Sin embargo, nos atrae más en la novela la imbricación de las pequeñas historias de cada personaje con el argumento global. Diríamos que el indio Cristino es un conductor, pero en realidad el resto de personajes son igual de interesantes. Los episodios humorísticos de su retorno al contacto con otros indígenas, como por ejemplo las “galletas coquito” con los acampados en la plaza Uruguaya o el exterminio de las aves del gallinero, sumados a los de su vuelta con los mbyá y su borrachera del reencuentro,  se alternan con la crítica irónica a las intrínsecas relaciones con el poder. La conversación entre Garcilazo y el senador, con las palabras escritas en Suiza por el periodista Manfrini, revelan todo un mundo subterráneo donde la política común se sustituye por los intereses personales. Personajes como Cañete están perfectamente trazados; gozan de autonomía pero sin escapar del discurso. Sin embargo, muchos de ellos son engullidos por las situaciones de la novela, sobre todo cuando son violentas. La enigmática llegada a casa de los Pavón del oficial Estigarribia para cerrar el caso de su marido demuestra el grado de nepotismo de los privilegiados existente en la sociedad paraguaya y la impunidad con la que actúan.
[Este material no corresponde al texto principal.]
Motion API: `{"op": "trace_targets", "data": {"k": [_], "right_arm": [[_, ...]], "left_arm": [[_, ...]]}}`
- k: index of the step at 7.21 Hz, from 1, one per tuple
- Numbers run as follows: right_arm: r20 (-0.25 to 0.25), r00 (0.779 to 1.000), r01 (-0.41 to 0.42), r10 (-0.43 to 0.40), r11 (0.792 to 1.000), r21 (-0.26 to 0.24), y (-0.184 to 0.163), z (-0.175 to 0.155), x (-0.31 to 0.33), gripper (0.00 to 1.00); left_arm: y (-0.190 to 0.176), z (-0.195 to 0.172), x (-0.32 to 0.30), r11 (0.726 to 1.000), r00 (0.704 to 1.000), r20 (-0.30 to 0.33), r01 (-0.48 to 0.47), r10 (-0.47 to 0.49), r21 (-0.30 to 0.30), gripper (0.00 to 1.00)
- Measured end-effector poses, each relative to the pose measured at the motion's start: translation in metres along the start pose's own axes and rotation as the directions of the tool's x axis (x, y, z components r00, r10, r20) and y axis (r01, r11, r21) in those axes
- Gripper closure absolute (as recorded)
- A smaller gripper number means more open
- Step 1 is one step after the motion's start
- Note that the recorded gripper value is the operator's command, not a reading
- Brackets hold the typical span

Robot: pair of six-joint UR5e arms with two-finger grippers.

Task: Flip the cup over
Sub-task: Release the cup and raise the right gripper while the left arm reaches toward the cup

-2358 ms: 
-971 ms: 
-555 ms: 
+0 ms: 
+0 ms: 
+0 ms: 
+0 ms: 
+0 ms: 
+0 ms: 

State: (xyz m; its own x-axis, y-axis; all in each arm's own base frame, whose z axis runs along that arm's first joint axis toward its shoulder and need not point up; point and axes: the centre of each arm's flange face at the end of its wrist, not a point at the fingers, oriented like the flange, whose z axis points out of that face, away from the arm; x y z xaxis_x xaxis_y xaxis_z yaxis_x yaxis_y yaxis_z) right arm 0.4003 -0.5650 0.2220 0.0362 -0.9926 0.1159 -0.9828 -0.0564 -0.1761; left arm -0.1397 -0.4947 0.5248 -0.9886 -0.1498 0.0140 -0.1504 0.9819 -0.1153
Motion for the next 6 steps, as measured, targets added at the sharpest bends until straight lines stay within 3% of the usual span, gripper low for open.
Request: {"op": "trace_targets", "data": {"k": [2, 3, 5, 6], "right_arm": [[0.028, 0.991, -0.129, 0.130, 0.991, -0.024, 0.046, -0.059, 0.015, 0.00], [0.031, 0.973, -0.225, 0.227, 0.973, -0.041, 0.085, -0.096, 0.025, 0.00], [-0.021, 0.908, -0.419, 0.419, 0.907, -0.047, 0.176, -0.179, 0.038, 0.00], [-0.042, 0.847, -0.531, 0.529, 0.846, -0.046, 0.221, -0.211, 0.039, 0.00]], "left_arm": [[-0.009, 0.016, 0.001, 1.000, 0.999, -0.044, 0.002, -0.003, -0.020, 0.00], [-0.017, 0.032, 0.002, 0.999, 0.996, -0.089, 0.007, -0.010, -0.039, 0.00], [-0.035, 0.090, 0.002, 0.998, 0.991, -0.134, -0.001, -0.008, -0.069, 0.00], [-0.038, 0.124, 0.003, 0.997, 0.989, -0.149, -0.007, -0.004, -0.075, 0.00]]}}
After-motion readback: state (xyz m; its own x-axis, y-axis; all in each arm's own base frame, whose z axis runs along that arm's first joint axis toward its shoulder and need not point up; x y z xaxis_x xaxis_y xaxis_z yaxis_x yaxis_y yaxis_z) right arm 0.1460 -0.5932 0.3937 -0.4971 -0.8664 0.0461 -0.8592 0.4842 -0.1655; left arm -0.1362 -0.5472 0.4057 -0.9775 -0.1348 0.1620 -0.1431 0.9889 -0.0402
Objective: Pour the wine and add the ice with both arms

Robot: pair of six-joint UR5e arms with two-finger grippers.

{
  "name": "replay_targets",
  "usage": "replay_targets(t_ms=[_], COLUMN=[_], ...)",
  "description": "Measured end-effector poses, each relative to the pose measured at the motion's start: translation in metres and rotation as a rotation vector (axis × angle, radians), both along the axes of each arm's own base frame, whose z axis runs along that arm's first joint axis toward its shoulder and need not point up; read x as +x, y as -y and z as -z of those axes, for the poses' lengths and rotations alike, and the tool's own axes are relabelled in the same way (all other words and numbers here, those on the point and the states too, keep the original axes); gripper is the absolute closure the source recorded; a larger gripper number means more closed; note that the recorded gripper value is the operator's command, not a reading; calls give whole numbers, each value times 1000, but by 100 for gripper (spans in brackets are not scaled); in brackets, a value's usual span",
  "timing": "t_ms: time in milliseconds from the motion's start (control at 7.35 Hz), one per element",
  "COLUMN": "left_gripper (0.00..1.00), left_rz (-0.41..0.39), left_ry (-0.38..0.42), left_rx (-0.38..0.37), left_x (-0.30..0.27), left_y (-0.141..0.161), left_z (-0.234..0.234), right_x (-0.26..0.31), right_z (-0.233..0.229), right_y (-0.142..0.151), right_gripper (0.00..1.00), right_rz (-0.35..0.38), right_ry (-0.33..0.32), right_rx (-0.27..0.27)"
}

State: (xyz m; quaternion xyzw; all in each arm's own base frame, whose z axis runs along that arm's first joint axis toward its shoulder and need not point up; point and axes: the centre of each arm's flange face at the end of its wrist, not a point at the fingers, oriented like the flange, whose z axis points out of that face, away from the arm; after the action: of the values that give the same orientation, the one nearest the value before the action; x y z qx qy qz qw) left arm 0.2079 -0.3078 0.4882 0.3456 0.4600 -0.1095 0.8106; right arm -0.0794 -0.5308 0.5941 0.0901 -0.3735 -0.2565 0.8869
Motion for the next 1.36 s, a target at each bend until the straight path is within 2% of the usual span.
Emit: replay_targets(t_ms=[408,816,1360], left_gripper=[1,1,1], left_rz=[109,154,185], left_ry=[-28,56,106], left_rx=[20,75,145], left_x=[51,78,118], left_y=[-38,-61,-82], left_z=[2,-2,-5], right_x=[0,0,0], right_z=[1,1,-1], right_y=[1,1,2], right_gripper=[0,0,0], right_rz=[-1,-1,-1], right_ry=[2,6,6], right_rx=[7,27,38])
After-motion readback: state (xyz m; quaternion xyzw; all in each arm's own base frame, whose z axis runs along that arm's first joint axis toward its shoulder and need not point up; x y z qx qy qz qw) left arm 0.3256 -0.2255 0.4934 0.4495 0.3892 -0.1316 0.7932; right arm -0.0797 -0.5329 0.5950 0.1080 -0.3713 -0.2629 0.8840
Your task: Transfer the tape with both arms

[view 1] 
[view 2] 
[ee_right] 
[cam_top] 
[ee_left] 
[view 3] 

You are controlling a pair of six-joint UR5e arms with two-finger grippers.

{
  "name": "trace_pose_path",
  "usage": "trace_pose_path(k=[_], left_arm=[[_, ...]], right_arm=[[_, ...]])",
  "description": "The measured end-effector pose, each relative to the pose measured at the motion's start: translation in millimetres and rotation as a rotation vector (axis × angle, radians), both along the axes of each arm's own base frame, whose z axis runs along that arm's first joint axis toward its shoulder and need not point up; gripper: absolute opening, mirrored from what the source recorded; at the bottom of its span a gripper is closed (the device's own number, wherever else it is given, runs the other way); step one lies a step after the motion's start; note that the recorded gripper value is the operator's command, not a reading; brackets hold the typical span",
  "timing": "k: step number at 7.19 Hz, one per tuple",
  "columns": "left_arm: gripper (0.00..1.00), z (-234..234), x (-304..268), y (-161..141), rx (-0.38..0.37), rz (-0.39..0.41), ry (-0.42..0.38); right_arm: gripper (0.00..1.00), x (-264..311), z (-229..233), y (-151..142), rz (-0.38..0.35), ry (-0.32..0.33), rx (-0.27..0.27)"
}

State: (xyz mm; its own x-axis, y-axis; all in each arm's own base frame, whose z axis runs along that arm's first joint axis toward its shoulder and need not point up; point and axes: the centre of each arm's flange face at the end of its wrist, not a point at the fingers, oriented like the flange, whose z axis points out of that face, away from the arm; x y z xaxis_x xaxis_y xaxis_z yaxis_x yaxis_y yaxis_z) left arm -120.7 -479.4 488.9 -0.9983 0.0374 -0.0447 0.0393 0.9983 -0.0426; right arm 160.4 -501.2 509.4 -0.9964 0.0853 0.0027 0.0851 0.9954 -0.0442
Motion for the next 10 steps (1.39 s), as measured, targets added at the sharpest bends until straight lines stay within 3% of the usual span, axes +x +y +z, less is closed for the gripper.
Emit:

El final, entre la añoranza del olvido de mitos como el Pora o el Luisón aprovechando la desaparición de Cristino de la memoria colectiva, redondea una novela a tener en cuenta; una novela donde se hace patente la idea del humor como estrategia de denuncia de la realidad. La anécdota policíaca del comienzo y la búsqueda del coleccionista de orejas acaba siendo solapada por los personajes variopintos de la novela. Violaciones, situaciones macabras, pero también cómicas, muestran la degeneración del individuo. En el desenlace el periodista Manfrini y Antonia siguen su camino a pesar de amarse en sueños, y el narrador hace balance de la procedencia de las historias compiladas.
La escritura de Bedoya no posee límites. La novela podría ser acusada de disparatada o de contener secuencias inverosímiles incluso. Nada más lejos de la realidad, puesto que es en ello donde reside su estilo propio y la potencia de su discurso. Con esta novela destaca el olvido de una cultura indígena, pero sobre todo la dislocación de unas mentalidades oblicuas por su disfunción entre pensamiento y acción, sobre todo en relación con la tradición moral y la actuación personal en el universo político de los intereses personales. La colección de orejas posiblemente no sea tan tenida en cuenta en el futuro como la rupturista y llena de imposturas El Apocalipsis según Benedicto, pero sí la tendrán en cuenta el lector y la crítica como una novela inolvidable.